This is required to be done in a single thread for all policy->cpus, but
because we don't want to wakeup idle CPUs to do just that, we use
deferrable work for this. If we would have used a single delayed
deferrable work for the entire policy, there were chances that the CPU
required to run the handler can be in idle and we might end up not
changing the frequency for the entire group with load variations.

And so we were forced to keep per-cpu works, and only the one that
expires first need to do the real work and others are rescheduled for
next sampling time.

We have been using the more complex solution until now, where we used a
delayed deferrable work for this, which is a combination of a timer and
a work.

This could be made lightweight by keeping per-cpu deferred timers with a
single work item, which is scheduled by the first timer that expires.

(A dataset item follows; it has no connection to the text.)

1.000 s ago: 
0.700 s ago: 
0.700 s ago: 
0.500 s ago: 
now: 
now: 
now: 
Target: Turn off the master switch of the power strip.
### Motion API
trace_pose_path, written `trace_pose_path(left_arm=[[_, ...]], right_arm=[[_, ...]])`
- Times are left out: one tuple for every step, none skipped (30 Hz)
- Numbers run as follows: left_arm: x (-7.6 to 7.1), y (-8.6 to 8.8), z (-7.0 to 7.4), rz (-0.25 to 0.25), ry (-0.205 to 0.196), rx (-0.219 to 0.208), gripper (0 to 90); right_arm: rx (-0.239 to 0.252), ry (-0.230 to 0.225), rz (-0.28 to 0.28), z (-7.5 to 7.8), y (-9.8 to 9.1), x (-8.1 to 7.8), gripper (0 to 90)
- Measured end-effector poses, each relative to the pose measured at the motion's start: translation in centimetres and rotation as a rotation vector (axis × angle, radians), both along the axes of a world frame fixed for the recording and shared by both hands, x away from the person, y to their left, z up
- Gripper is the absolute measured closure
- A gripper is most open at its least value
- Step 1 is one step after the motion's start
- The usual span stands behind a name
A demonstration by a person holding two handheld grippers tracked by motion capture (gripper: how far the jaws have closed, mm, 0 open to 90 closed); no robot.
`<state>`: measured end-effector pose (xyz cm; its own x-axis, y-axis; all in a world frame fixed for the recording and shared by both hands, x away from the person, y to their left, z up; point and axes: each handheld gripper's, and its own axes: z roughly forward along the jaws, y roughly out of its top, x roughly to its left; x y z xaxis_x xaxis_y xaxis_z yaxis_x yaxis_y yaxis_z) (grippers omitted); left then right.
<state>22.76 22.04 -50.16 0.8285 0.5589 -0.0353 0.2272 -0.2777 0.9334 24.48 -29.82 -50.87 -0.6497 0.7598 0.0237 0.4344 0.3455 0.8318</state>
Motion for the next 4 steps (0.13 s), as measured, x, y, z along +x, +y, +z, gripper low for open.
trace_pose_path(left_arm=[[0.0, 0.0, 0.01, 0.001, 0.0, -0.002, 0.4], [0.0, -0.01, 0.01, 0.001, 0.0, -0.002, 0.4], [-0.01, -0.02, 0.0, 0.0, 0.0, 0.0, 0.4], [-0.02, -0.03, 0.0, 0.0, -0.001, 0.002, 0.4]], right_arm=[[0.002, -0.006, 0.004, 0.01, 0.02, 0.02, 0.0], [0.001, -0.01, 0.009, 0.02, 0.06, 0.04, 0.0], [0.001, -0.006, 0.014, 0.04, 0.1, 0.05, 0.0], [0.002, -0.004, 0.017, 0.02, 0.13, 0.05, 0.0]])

This patch does just that and here are important changes:
- The timer handler will run in irq context and so we need to use a
  spin_lock instead of the timer_mutex. And so a separate timer_lock is
  created. This also makes the use of the mutex and lock quite clear, as
  we know what exactly they are protecting.
- A new field 'skip_work' is added to track when the timer handlers can
  queue a work. More comments present in code.

Suggested-by: Rafael J. Wysocki <rafael.j.wysocki@intel.com>
Signed-off-by: Viresh Kumar <viresh.kumar@linaro.org>
Reviewed-by: Ashwin Chaugule <ashwin.chaugule@linaro.org>
---
V4: Add the missing EXPORT_SYMBOL_GPL(gov_cancel_work).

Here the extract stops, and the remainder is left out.